> WORK TO BE COMPLETED
Search the records for the word "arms" and copy every line in which it occurs.
■ ■ ■ ■ ■ ■ ■
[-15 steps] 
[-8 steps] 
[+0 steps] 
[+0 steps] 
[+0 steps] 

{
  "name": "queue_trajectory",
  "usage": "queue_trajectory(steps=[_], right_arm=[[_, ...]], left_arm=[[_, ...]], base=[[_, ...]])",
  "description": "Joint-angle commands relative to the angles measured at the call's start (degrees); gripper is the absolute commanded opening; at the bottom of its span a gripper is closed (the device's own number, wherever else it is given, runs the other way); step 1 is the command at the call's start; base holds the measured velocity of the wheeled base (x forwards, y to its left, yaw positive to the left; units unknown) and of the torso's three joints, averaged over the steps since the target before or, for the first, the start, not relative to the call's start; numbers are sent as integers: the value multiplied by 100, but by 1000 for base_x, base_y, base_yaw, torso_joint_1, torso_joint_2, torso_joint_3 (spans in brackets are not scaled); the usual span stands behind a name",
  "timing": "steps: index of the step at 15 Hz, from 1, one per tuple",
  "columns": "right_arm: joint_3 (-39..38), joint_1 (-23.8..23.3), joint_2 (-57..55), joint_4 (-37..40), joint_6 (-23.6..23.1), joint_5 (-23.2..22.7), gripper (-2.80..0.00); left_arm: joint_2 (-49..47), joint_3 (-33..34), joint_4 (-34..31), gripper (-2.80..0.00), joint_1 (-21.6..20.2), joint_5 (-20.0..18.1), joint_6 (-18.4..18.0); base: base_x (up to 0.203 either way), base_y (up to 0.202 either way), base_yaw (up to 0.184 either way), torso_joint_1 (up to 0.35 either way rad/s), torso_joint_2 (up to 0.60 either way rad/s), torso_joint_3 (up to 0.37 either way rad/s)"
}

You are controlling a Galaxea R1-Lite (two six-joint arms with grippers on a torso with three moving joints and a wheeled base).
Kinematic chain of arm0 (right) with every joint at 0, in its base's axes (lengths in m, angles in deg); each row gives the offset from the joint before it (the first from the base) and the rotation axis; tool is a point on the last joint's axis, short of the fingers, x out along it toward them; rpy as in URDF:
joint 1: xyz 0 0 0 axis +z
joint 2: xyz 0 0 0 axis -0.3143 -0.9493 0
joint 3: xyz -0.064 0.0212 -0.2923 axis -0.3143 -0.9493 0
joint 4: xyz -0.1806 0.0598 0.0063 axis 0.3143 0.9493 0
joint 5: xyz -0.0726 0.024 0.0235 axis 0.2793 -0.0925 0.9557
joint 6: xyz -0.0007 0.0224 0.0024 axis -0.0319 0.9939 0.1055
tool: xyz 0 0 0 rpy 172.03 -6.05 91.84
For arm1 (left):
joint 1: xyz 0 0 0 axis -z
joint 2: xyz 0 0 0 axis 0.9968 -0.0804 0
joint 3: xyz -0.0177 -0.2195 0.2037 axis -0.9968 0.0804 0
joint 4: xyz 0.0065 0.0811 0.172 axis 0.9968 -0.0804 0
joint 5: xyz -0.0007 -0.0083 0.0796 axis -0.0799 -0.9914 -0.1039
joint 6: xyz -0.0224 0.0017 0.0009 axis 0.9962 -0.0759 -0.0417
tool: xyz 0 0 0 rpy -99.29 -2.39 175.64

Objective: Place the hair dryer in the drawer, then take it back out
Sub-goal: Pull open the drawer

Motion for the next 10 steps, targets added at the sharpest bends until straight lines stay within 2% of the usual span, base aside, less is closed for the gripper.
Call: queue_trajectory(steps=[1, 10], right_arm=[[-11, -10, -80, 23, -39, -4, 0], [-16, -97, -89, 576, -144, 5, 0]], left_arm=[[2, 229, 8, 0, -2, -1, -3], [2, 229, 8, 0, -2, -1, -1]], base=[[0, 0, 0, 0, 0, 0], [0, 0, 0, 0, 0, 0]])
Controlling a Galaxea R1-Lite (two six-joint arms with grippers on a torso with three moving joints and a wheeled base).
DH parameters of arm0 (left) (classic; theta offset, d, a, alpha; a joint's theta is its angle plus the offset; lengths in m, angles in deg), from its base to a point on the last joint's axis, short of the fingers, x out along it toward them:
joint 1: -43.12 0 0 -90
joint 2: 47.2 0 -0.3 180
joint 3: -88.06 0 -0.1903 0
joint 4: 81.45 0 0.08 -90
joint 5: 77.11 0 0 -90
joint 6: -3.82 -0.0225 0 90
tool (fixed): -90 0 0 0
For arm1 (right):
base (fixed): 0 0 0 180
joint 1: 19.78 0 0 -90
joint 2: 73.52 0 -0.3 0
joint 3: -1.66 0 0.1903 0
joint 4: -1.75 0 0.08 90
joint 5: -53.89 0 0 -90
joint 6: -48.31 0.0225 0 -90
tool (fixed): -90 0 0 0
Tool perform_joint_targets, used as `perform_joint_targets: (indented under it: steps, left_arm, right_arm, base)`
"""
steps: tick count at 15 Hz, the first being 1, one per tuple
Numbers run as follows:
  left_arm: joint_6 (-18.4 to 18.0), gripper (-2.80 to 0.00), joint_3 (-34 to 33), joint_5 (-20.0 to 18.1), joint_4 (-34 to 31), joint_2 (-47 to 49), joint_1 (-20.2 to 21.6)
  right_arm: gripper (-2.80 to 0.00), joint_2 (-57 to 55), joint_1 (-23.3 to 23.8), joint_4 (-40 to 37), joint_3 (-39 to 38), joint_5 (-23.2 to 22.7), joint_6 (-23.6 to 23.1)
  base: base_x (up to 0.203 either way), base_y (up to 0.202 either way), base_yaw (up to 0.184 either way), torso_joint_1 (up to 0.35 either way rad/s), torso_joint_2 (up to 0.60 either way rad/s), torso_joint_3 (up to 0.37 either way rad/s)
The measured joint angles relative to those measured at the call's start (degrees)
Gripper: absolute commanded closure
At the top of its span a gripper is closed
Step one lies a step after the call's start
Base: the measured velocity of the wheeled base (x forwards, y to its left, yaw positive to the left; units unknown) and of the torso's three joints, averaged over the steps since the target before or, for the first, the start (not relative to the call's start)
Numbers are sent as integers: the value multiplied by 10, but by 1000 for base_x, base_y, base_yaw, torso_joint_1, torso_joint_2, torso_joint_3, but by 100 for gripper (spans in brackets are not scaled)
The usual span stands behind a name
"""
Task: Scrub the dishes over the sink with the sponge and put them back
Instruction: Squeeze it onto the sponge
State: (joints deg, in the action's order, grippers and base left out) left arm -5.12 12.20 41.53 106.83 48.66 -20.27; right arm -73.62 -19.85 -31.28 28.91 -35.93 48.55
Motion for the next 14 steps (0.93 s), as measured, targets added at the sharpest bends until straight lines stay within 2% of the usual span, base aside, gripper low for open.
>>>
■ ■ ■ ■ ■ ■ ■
> YOUR RESPONSE
You are controlling a Galaxea R1-Lite (two six-joint arms with grippers on a torso with three moving joints and a wheeled base).
Controlling a Galaxea R1-Lite (two six-joint arms with grippers on a torso with three moving joints and a wheeled base).

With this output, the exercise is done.